About this exercise »
Make an exact copy of the records, dropping all pictures.
-------- Material for the task --------
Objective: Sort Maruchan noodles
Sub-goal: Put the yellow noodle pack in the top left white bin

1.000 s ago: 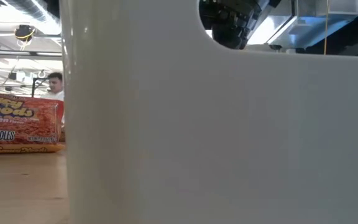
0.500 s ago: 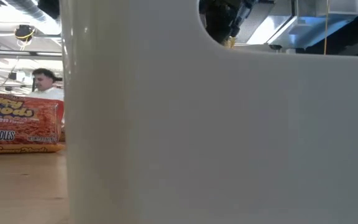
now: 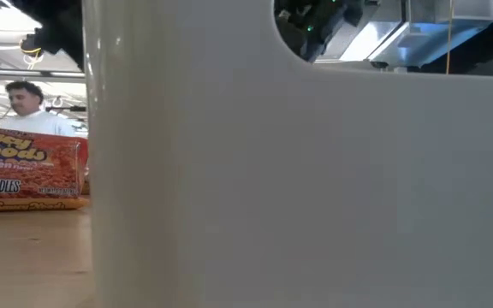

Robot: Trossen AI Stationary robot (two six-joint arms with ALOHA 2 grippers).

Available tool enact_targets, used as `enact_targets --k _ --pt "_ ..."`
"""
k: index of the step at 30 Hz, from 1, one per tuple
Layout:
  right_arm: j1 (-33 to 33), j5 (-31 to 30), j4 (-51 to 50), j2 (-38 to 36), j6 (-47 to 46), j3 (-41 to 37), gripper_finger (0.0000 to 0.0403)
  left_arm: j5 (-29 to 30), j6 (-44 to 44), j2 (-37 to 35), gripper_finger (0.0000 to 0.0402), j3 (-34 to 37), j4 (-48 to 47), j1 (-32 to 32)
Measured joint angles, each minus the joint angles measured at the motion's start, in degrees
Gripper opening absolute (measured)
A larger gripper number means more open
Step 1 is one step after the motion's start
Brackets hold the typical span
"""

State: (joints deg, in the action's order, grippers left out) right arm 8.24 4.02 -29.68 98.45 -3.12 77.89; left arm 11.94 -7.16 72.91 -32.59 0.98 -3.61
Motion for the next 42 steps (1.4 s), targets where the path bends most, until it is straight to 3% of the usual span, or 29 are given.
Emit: enact_targets --k 7,42 --pt "0.07 0.86 0.06 3.33 -0.01 0.0 0.0101 -0.03 -0.2 0.15 0.0288 5.0 8.86 1.11" --pt "0.04 2.7 -1.83 12.07 -0.08 0.11 0.0102 -1.11 -0.22 0.17 0.0288 5.21 12.06 1.09"
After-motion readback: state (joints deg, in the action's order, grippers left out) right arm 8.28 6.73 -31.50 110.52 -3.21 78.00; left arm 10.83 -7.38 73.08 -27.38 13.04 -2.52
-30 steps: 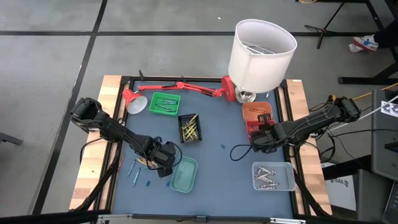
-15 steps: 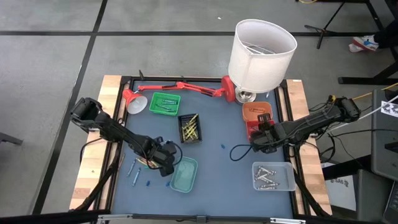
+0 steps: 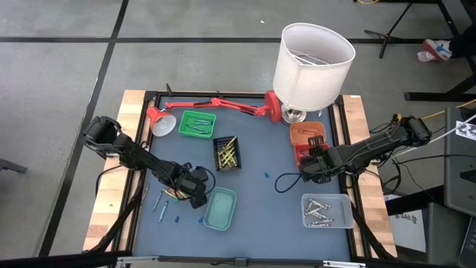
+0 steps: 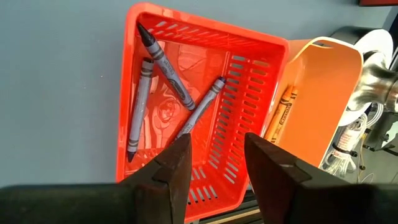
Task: Sort crayons
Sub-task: Put the brown crayon into the light green bin
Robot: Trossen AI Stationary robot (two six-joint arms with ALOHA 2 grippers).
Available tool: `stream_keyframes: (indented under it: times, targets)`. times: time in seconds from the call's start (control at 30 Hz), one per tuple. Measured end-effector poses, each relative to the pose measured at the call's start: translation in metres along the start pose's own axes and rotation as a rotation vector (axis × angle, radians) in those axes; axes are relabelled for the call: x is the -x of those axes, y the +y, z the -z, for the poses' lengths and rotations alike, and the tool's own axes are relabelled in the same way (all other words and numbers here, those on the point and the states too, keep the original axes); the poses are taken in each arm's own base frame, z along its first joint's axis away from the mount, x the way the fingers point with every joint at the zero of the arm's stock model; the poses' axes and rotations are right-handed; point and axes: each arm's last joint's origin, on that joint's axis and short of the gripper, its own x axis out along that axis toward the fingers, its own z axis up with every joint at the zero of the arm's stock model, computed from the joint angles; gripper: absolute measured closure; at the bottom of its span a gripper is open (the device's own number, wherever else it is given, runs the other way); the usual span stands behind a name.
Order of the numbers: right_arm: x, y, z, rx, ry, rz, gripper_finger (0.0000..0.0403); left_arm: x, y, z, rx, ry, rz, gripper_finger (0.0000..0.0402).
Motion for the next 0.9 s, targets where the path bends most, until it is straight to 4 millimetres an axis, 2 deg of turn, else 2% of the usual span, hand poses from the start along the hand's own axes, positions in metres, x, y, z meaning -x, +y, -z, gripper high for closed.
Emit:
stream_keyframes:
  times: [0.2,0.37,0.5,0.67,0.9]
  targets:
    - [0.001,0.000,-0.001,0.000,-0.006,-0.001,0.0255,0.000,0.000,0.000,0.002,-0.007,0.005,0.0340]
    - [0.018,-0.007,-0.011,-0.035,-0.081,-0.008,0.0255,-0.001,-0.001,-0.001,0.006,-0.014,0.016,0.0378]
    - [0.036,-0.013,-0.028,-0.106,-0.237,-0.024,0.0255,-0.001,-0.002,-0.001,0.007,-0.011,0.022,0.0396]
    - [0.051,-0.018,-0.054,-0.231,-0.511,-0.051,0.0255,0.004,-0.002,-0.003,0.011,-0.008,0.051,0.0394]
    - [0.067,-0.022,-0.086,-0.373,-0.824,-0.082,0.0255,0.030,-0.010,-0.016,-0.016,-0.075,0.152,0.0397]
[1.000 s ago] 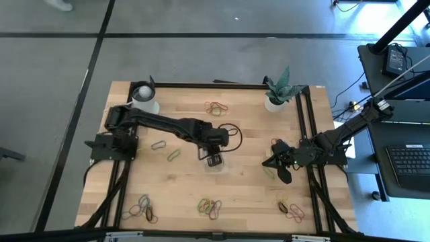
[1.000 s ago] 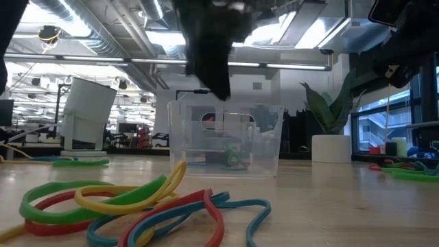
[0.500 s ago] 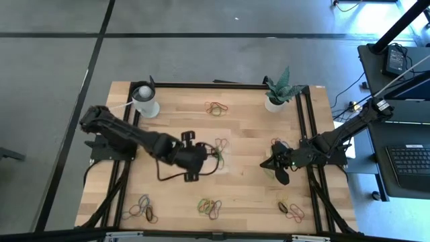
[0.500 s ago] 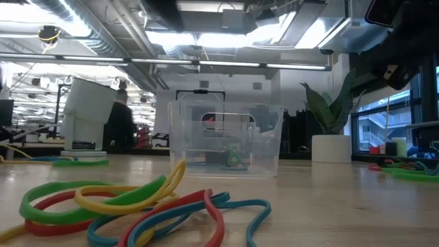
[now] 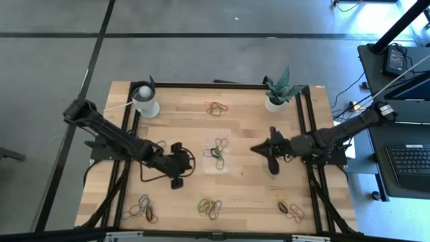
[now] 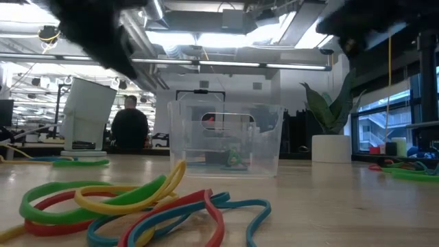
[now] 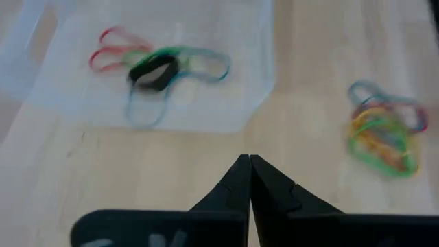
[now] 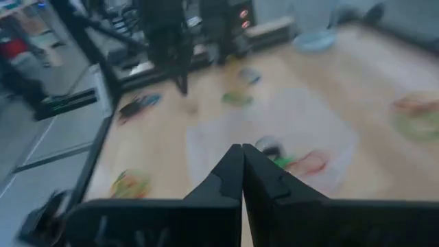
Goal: Pick and place rubber bands into bin
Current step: Put the red rubber band into the transparent bin
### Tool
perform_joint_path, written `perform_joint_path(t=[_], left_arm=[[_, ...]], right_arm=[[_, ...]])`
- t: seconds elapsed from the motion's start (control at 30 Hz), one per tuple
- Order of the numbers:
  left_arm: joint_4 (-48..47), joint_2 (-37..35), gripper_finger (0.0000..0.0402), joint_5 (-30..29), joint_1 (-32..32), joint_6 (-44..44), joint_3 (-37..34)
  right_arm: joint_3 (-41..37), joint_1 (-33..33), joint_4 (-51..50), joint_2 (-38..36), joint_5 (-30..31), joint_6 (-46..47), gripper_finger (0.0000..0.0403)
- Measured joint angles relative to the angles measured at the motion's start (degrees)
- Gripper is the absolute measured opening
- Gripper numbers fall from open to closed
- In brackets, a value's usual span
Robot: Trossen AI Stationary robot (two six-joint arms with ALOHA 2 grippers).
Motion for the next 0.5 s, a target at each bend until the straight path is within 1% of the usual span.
perform_joint_path(t=[0.1, 0.17, 0.3, 0.43, 0.5], left_arm=[[-0.1, -4.98, 0.0002, 0.13, 1.48, 1.41, -5.04], [0.45, -9.01, 0.0002, 1.1, 2.9, 3.35, -8.17], [2.73, -16.98, 0.0002, 4.09, 7.06, 9.32, -13.18], [3.36, -23.66, 0.0002, 7.23, 12.6, 16.08, -16.18], [3.42, -25.84, 0.0002, 9.09, 15.62, 19.65, -16.56]], right_arm=[[7.03, -4.36, -3.94, 3.81, -0.06, -4.48, 0.0003], [12.92, -7.72, -7.01, 7.73, -0.17, -6.74, 0.0005], [25.4, -15.31, -15.59, 16.92, -0.48, -7.37, 0.0008], [37.19, -22.67, -24.27, 26.87, -3.94, -7.15, 0.0009], [42.46, -26.13, -29.95, 31.61, -5.92, -7.1, 0.0009]])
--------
Response below »
Objective: Sort Maruchan noodles
Sub-goal: Put the yellow noodle pack in the top left white bin

1.000 s ago: 
0.500 s ago: 
now: 

Robot: Trossen AI Stationary robot (two six-joint arms with ALOHA 2 grippers).

Available tool enact_targets, used as `enact_targets --k _ --pt "_ ..."`
"""
k: index of the step at 30 Hz, from 1, one per tuple
Layout:
  right_arm: j1 (-33 to 33), j5 (-31 to 30), j4 (-51 to 50), j2 (-38 to 36), j6 (-47 to 46), j3 (-41 to 37), gripper_finger (0.0000 to 0.0403)
  left_arm: j5 (-29 to 30), j6 (-44 to 44), j2 (-37 to 35), gripper_finger (0.0000 to 0.0402), j3 (-34 to 37), j4 (-48 to 47), j1 (-32 to 32)
Measured joint angles, each minus the joint angles measured at the motion's start, in degrees
Gripper opening absolute (measured)
A larger gripper number means more open
Step 1 is one step after the motion's start
Brackets hold the typical span
"""

State: (joints deg, in the action's order, grippers left out) right arm 8.24 4.02 -29.68 98.45 -3.12 77.89; left arm 11.94 -7.16 72.91 -32.59 0.98 -3.61
Motion for the next 42 steps (1.4 s), targets where the path bends most, until it is straight to 3% of the usual span, or 29 are given.
Emit: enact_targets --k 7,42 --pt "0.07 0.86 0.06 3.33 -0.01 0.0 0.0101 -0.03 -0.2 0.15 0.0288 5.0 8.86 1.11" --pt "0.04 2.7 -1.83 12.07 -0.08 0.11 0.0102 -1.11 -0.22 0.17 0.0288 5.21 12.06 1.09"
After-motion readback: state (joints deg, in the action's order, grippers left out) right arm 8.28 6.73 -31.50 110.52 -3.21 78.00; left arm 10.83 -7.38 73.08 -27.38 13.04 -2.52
-30 steps: 
-15 steps: 
+0 steps: 
+0 steps: 
Task: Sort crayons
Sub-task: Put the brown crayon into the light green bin
Robot: Trossen AI Stationary robot (two six-joint arms with ALOHA 2 grippers).
Available tool: `stream_keyframes: (indented under it: times, targets)`. times: time in seconds from the call's start (control at 30 Hz), one per tuple. Measured end-effector poses, each relative to the pose measured at the call's start: translation in metres along the start pose's own axes and rotation as a rotation vector (axis × angle, radians) in those axes; axes are relabelled for the call: x is the -x of those axes, y the +y, z the -z, for the poses' lengths and rotations alike, and the tool's own axes are relabelled in the same way (all other words and numbers here, those on the point and the states too, keep the original axes); the poses are taken in each arm's own base frame, z along its first joint's axis away from the mount, x the way the fingers point with every joint at the zero of the arm's stock model; the poses' axes and rotations are right-handed; point and axes: each arm's last joint's origin, on that joint's axis and short of the gripper, its own x axis out along that axis toward the fingers, its own z axis up with every joint at the zero of the arm's stock model, computed from the joint angles; gripper: absolute measured closure; at the bottom of its span a gripper is open (the device's own number, wherever else it is given, runs the other way); the usual span stands behind a name.
Order of the numbers: right_arm: x, y, z, rx, ry, rz, gripper_finger (0.0000..0.0403); left_arm: x, y, z, rx, ry, rz, gripper_finger (0.0000..0.0402).
Motion for the next 0.9 s, targets where the path bends most, until it is straight to 4 millimetres an axis, 2 deg of turn, else 2% of the usual span, hand poses from the start along the hand's own axes, positions in metres, x, y, z meaning -x, +y, -z, gripper high for closed.
Emit:
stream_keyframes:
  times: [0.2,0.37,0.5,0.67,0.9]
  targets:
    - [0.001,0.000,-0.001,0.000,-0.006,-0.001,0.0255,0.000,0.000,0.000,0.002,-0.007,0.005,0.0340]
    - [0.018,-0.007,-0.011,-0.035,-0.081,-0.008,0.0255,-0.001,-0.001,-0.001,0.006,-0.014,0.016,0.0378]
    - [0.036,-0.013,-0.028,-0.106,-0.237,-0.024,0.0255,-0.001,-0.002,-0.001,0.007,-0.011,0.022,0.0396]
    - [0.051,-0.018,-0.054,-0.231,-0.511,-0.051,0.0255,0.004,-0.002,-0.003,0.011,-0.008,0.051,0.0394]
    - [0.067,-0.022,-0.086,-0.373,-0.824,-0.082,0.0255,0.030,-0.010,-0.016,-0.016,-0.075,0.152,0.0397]
[1.000 s ago] 
[1.000 s ago] 
[0.500 s ago] 
[0.500 s ago] 
[now] 
[now] 
[now] 
[now] 
Goal: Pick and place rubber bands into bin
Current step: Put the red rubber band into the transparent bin
### Tool
perform_joint_path, written `perform_joint_path(t=[_], left_arm=[[_, ...]], right_arm=[[_, ...]])`
- t: seconds elapsed from the motion's start (control at 30 Hz), one per tuple
- Order of the numbers:
  left_arm: joint_4 (-48..47), joint_2 (-37..35), gripper_finger (0.0000..0.0402), joint_5 (-30..29), joint_1 (-32..32), joint_6 (-44..44), joint_3 (-37..34)
  right_arm: joint_3 (-41..37), joint_1 (-33..33), joint_4 (-51..50), joint_2 (-38..36), joint_5 (-30..31), joint_6 (-46..47), gripper_finger (0.0000..0.0403)
- Measured joint angles relative to the angles measured at the motion's start (degrees)
- Gripper is the absolute measured opening
- Gripper numbers fall from open to closed
- In brackets, a value's usual span
Robot: Trossen AI Stationary robot (two six-joint arms with ALOHA 2 grippers).
Motion for the next 0.5 s, a target at each bend until the straight path is within 1% of the usual span.
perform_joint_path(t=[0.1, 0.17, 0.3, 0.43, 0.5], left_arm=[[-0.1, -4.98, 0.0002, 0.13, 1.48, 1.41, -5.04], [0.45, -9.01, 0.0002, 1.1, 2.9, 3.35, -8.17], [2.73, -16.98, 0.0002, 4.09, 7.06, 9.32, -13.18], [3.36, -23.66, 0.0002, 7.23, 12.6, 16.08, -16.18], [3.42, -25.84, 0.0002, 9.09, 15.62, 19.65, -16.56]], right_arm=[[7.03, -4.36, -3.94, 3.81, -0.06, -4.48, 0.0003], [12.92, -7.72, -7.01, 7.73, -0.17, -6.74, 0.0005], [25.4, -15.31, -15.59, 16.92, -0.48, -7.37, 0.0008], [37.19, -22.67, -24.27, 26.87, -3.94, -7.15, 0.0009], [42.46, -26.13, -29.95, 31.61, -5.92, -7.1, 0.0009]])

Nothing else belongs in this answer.